* [ASSIGNMENT] Report each line of the entries below that includes "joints".

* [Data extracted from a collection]
++++++++++++++++++++

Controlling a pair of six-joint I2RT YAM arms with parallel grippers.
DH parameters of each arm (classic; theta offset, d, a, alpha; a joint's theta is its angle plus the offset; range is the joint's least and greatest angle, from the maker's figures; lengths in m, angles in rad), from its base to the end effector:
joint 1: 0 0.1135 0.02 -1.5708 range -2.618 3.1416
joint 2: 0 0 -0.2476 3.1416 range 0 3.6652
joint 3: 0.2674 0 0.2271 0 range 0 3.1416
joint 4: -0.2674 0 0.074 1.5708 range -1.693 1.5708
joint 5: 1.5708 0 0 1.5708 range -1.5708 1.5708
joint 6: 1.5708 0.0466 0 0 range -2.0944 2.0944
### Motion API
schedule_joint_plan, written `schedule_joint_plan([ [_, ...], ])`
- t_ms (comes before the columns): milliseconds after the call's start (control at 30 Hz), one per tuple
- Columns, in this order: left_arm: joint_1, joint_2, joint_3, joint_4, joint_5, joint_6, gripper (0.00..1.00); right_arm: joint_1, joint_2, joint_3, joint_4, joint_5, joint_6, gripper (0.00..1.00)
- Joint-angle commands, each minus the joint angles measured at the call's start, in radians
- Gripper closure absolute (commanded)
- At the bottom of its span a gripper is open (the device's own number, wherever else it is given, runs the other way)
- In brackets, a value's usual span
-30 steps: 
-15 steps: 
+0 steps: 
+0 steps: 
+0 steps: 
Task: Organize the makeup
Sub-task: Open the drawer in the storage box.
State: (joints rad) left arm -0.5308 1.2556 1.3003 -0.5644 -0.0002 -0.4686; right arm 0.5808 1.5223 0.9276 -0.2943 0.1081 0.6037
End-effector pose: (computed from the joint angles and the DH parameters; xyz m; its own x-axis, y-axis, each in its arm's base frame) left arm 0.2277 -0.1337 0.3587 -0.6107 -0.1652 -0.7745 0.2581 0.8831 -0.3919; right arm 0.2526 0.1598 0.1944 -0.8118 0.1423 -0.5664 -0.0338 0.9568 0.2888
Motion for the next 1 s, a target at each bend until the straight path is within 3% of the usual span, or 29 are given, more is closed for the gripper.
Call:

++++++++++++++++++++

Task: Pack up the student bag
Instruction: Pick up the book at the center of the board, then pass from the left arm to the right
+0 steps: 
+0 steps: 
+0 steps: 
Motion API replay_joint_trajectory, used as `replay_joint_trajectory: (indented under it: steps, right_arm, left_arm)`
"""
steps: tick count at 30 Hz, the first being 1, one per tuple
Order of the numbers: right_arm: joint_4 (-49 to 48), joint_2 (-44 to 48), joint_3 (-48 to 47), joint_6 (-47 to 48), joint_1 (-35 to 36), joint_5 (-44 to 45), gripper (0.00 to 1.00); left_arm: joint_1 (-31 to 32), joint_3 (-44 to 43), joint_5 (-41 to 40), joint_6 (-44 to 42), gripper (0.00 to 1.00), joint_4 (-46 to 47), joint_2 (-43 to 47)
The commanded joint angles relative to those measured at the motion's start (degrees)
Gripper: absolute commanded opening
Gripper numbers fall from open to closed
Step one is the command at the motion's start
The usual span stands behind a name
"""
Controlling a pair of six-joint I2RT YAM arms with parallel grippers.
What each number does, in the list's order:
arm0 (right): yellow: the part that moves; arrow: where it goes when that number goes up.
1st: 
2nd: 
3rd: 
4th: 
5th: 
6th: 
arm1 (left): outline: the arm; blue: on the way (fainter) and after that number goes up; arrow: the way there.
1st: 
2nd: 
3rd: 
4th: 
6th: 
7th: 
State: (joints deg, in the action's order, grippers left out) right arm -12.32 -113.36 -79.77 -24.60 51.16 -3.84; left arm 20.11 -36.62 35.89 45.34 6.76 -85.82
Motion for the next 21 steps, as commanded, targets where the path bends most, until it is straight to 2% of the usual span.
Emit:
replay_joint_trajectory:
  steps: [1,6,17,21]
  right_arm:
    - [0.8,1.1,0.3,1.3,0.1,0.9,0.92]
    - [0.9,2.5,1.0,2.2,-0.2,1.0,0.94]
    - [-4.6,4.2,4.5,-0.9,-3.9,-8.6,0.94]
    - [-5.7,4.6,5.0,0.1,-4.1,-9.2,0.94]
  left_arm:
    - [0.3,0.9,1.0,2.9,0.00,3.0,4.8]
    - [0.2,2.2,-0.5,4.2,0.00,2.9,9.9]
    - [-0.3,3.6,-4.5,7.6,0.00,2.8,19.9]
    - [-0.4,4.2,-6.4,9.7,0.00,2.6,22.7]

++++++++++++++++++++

* [REPLY]
State: (joints rad) left arm -0.5308 1.2556 1.3003 -0.5644 -0.0002 -0.4686; right arm 0.5808 1.5223 0.9276 -0.2943 0.1081 0.6037
State: (joints deg, in the action's order, grippers left out) right arm -12.32 -113.36 -79.77 -24.60 51.16 -3.84; left arm 20.11 -36.62 35.89 45.34 6.76 -85.82

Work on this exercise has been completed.